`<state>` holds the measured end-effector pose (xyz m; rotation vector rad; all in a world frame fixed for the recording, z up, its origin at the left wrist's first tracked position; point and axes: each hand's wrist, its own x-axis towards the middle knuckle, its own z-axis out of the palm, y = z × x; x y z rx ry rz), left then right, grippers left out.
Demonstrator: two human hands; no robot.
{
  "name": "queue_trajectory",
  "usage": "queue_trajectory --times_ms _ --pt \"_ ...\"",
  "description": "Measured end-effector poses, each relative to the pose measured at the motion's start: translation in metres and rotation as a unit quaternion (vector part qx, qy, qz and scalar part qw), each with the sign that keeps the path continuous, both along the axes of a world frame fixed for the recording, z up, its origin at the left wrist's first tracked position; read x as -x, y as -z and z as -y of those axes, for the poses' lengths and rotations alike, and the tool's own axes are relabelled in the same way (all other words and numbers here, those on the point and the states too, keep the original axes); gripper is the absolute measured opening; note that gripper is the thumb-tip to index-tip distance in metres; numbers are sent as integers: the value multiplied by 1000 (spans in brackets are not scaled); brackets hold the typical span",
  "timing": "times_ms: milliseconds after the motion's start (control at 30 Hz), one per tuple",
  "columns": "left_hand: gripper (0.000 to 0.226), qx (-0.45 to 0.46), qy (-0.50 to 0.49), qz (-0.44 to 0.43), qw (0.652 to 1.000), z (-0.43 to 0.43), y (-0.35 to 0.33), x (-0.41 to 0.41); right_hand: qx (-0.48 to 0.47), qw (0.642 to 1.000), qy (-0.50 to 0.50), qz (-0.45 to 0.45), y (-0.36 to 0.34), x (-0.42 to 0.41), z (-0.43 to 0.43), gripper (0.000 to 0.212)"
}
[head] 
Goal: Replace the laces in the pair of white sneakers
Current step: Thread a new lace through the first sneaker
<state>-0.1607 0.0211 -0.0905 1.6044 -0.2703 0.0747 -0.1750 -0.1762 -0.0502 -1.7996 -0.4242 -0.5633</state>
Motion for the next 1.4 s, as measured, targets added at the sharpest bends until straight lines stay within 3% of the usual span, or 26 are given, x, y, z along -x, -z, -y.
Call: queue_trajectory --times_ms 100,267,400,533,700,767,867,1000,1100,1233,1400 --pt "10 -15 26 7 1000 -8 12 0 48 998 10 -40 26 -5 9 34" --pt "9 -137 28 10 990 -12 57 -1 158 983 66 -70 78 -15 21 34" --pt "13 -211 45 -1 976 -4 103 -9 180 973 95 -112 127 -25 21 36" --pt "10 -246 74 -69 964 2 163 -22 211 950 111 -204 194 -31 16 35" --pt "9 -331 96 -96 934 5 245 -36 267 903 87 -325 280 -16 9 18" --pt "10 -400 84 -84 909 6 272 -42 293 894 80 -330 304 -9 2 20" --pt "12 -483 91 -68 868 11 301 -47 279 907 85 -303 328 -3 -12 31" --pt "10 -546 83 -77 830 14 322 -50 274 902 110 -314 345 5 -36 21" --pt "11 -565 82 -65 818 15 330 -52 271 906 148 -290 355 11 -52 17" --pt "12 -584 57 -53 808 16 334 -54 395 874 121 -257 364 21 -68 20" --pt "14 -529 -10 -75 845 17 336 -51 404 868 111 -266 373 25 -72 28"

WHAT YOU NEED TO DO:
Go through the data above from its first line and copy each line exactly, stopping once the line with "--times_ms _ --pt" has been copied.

OUTPUT OF THE EXERCISE:
`<state>` holds the measured end-effector pose (xyz m; rotation vector rad; all in a world frame fixed for the recording, z up, its origin at the left wrist's first tracked position; point and axes: each hand's wrist, its own x-axis towards the middle knuckle, its own z-axis out of the palm, y = z × x; x y z rx ry rz), left then right, grippers left out.
Demonstrator: two human hands; no robot.
{
  "name": "queue_trajectory",
  "usage": "queue_trajectory --times_ms _ --pt \"_ ...\"",

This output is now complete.